La pregunta es cuál es la repercusión que tiene el uso de los big data en el ciudadano medio. Es decir en el 99,9% de los individuos del ancho mundo. Me considero ciudadano europeo de a pie y mis respuestas por categorías a las repercusiones negativas que tienen en mí los big data serían las siguientes:   
En cuanto a la personal, lo que digo por teléfono, guasapeo, mis comentarios en Facebook mis entradas en el blog y mis búsquedas en Google me parece que son inocuas. Por eso no me crean ninguna molestia: a veces me llega propaganda de hoteles, restaurantes, vuelos, ropa u otros sitios que frecuento en la red; si no me interesa que sigan llegando borro mi historial de navegación en el buscador y se acabó.
La transaccional, la relativa a mis operaciones bancarias, a lo más que ha dado lugar es a llamadas de amables señoritas para informarme de las excelencias de sus productos, supongo que para colocármelos porque antes de que terminen les he dicho amablemente hola y adiós. A una operadora de telecomunicaciones que me llamó tres veces en una semana a la hora de la siesta, le dije que no se molestara más porque no tenía teléfono (lo cual no le impidió seguir con su rollo por lo que la colgué con un afable hasta luego Lucas). Otras veces digo con voz estresada que estoy reunido por las mañanas (o por las tardes) y no puedo atender a nadie en esos horarios de trabajo.

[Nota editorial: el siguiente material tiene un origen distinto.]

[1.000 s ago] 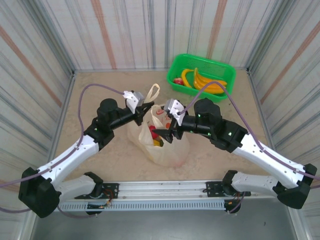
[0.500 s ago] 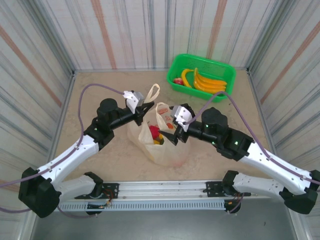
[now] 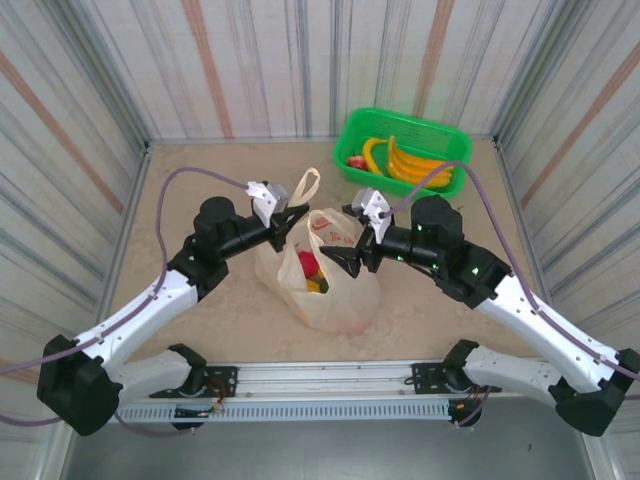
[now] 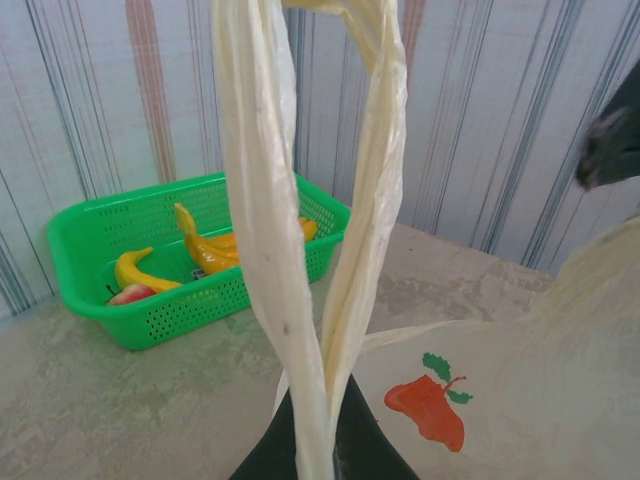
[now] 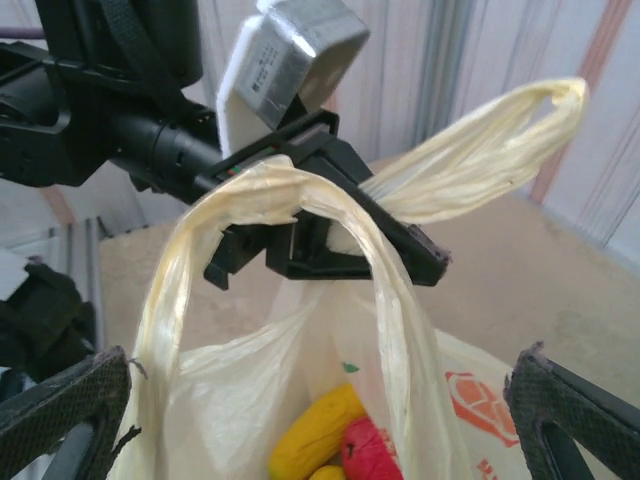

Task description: Place the fake fruits into the plastic bag and tie a complex knot

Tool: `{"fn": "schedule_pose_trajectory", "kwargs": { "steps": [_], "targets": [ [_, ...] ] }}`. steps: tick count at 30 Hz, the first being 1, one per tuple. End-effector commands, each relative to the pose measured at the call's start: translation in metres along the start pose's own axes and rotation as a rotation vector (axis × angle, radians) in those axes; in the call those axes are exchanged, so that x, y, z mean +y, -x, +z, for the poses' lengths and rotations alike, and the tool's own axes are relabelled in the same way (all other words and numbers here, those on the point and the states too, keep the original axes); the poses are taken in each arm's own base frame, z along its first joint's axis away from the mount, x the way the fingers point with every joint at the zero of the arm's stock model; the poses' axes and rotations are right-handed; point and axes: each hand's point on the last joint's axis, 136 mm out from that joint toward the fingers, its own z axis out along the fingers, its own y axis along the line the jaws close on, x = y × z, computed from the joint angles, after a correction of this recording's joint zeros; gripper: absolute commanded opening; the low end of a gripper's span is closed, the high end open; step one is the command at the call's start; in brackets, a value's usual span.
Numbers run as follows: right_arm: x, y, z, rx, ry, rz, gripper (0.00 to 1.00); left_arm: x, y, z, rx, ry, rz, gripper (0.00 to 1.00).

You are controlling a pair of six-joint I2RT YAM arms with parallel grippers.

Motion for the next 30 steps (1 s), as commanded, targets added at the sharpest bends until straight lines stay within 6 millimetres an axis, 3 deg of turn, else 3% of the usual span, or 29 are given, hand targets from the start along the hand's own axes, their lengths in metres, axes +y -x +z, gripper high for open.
{"fn": "schedule_pose_trajectory", "kwargs": {
  "steps": [1, 4, 13, 21, 26, 30],
  "targets": [
    [0.006, 0.024, -0.004, -0.045, 0.164, 0.209, 0.99, -0.003, 0.021, -0.005, -0.041, -0.014, 0.021, 0.0],
    [0.007, 0.024, 0.0, -0.035, 0.232, 0.275, 0.99, -0.003, 0.025, -0.004, -0.047, -0.019, 0.022, 0.0],
    [0.02, -0.01, 0.015, 0.058, 0.34, 0.362, 0.99, -0.003, 0.025, -0.004, -0.046, -0.021, 0.015, 0.0],
    [0.036, -0.032, 0.014, 0.075, 0.319, 0.277, 0.99, -0.003, 0.025, -0.003, -0.047, -0.023, 0.011, 0.0],
    [0.043, -0.027, 0.005, 0.03, 0.366, 0.26, 0.99, -0.002, 0.023, -0.002, -0.038, -0.019, 0.006, 0.0],
    [0.037, -0.021, -0.005, -0.009, 0.327, 0.248, 0.99, -0.003, 0.026, -0.003, -0.045, -0.02, -0.004, 0.0]
  ]
}}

De la demográfica solo me entero (y lo considero muy positivo) cuando quiero saber el tiempo que va a hacer o los niveles de contaminación atmosférica. También cómo está el tráfico, mi curva de peso o los quilómetros que he andado esta semana. Por lo demás mis gustos y preferencias son tan erráticos y de tan amplio espectro que dudo que resulten operativos a la hora de clasificarlos en patrones de big data. O sea, inservibles.
En cuanto a las intrusivas, a no ser que alguien tenga interés por enfocar el satélite a la frutería donde compro mis judías verdes favoritas, siga por GPS mis hábitos evacuatorios o anote mi recorrido al gimnasio un par de veces por semana soy más inocente que un corderillo lechal triscando en la pradera.